Remediating Token Replay in Actix Web

To mitigate token replay in Actix Web, developers should implement server-side token invalidation and context binding using one-time-use tokens or short-lived credentials with nonce enforcement. The following code demonstrates a secure pattern using Actix Web's middleware and JWT validation with replay protection.
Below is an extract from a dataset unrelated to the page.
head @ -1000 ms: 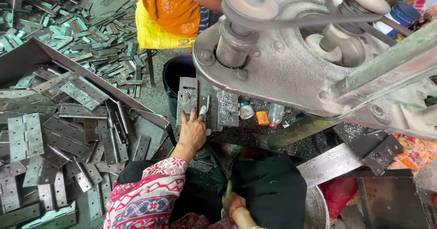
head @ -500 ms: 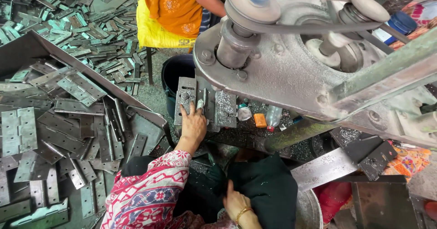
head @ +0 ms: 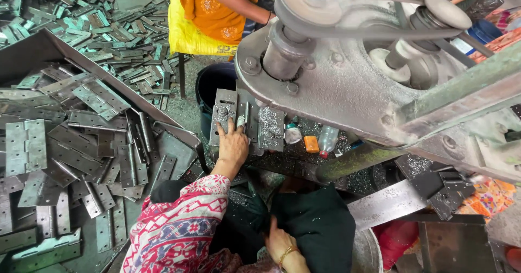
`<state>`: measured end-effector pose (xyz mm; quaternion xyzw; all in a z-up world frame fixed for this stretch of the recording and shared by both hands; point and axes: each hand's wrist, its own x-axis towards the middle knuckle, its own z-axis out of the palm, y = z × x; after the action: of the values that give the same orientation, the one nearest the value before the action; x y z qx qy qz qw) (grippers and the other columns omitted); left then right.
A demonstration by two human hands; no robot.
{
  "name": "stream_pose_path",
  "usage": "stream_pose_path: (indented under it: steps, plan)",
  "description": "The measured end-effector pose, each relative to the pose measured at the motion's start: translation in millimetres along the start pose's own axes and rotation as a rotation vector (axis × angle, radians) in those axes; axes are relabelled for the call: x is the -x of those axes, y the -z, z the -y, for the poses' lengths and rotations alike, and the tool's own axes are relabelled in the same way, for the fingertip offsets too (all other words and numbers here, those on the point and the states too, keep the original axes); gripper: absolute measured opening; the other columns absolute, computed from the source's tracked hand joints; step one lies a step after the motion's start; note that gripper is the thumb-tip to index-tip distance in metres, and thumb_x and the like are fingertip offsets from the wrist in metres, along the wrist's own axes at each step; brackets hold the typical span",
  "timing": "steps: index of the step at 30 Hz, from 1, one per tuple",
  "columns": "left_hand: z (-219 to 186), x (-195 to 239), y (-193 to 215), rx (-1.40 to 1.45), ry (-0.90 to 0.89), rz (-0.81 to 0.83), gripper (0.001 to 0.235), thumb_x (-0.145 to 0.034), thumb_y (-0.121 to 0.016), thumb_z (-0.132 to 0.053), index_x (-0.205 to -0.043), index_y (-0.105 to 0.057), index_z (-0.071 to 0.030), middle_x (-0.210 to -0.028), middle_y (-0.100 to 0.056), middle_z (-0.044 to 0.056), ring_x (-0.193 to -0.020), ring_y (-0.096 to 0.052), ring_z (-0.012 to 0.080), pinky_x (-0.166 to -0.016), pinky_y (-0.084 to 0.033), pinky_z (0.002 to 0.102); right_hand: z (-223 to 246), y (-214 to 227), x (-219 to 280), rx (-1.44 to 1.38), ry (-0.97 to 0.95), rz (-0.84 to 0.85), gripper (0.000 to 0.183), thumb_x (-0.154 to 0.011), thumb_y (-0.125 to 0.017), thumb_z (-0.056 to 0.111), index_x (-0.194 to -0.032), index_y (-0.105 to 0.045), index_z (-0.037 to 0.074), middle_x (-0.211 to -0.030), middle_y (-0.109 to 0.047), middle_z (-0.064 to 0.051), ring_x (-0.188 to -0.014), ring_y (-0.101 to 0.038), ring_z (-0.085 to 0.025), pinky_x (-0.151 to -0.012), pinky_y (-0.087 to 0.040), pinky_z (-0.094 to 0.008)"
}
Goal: The person picks up a metal hinge from a bin, places it onto a machine jig, and wipes it with a cloth. They then hold the hinge against a rotating machine part before placing the finished piece into a separate container.
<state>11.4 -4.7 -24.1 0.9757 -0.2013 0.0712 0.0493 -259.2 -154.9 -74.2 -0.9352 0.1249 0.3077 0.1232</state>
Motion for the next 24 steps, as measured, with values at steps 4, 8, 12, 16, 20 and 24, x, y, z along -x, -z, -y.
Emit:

use actix_web::{web, App, HttpServer, HttpResponse, Responder};
use jsonwebtoken::{encode, decode, Validation, DecodingKey};
use std::collections::HashSet;

// Track used tokens (in practice, use Redis or DB)
let mut used_tokens: HashSet<String> = HashSet::new();

async fn protected_route(req: web::HttpRequest, token: web::Json<String>) -> impl Responder {
    let token_str = token.0.clone();
    let mut validation = Validation::default();
    validation.validate_exp = true;

    let token_data = match decode(&token_str, &DecodingKey::from_secret(&[0; 32]), &validation) {
        Ok(data) => data.claims,
        Err(_) => return HttpResponse::Unauthorized().finish(),
    };

    // Bind token to request context (e.g., IP, user agent, timestamp)
    let client_ip = req.connection_info().remote_addr().unwrap_or("unknown");
    let binding_key = format!("{}_{}", token_str, client_ip);

    // Enforce single-use token
    if !used_tokens.insert(binding_key.clone()) {
        return HttpResponse::Forbidden().body("Token already used");
    }

    // Optional: Set short expiration and track usage
    HttpResponse::Ok().json(serde_json::json!({
        "user": token_data.sub,
        "used_at": chrono::Utc::now()
    }))
}

#[actix_web::main]
async fn main() -> std::io::Result<()> {
    HttpServer::new(|| App::new().route("/api/v1/transactions", web::post().to(protected_route)))
        .bind((

Frequently Asked Questions

How does middleBrick detect token replay in Actix Web without authentication?
middleBrick performs unauthenticated black-box scanning by sending repeated requests to Actix Web endpoints using simulated valid tokens. It checks for identical response patterns across multiple uses of the same token, particularly on state-changing endpoints. If the server accepts the token multiple times without invalidation or context binding, it flags a potential token replay vulnerability as part of its BOLA/IDOR or Privilege Escalation checks.
Can I use middleBrick to scan Actix Web APIs in my CI/CD pipeline?
Yes. Add the middleBrick GitHub Action to your workflow to automatically scan Actix Web APIs during pull requests or staging deployments. The action executes unauthenticated scans, validates security scores, and can fail the build if risk thresholds are exceeded, ensuring API changes do not introduce token replay or other vulnerabilities before production.